Avec «Arthur Rambo», le réalisateur de ‘Entre les murs’ se frotte aux réseaux sociaux

Dans «Arthur Rambo», Laurent Cantet, le réalisateur de ‘Entre les murs’, aborde les réseaux sociaux et la liberté d’expression. Rencontre.

par
Stanislas Ide
Temps de lecture 5 min.

Le réalisateur palmé de ’Entre les murs’ revient avec ’Arthur Rambo’, l’histoire d’un jeune écrivain issu des banlieues parisiennes, lâché par le monde littéraire quand son compte Twitter à caractère raciste est dévoilé. Le portrait rythmé d’une génération élevée avec les réseaux sociaux… et leurs contradictions.

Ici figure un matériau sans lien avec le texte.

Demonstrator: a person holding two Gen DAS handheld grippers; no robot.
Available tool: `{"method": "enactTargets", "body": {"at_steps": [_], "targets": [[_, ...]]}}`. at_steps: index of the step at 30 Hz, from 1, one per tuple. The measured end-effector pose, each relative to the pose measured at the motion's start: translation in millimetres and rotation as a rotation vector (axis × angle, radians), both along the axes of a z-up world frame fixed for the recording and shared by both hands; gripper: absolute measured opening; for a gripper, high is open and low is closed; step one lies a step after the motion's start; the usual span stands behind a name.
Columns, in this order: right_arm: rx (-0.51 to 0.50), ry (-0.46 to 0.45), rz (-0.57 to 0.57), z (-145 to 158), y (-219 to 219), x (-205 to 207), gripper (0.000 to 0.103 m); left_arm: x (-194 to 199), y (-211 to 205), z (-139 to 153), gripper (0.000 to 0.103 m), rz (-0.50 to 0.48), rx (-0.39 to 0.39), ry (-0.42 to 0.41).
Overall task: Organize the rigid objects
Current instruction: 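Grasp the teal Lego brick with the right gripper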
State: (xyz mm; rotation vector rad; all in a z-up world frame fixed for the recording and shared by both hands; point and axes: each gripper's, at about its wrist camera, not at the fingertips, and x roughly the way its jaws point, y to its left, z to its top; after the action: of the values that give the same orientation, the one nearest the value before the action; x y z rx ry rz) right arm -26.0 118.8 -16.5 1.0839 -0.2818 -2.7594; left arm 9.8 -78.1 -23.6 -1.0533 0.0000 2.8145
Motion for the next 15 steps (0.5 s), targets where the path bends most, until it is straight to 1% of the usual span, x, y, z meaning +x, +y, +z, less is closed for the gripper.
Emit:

Comment est née l’envie de réaliser un film sur l’affaire Mehdi Meklat, ce jeune écrivain qui a choqué le monde littéraire à la découverte de son double haineux sur les réseaux sociaux?

Laurent Cantet: «J’avais envie de réfléchir aux réseaux sociaux, à la place qu’ils prennent dans nos vies, et la violence qu’ils peuvent abriter. Et puis est survenu un fait divers en France, l’histoire de Mehdi Meklat, un jeune auteur qui, à dix-sept ans, tenait une chronique littéraire sur France Inter, avait publié deux romans, et était aussi bien capable de parler de la banlieue que du film d’auteur qu’il avait vu la veille. Un gars brillant qui avait pourtant créé un double haineux et anonyme sur les réseaux. Sous le pseudonyme ’Marcelin Deschamps’, il dispensait un humour douteux, à caractère raciste, et souvent à charge contre les Juifs et les homosexuels. J’ai donc découvert ses tweets un matin dans la presse.»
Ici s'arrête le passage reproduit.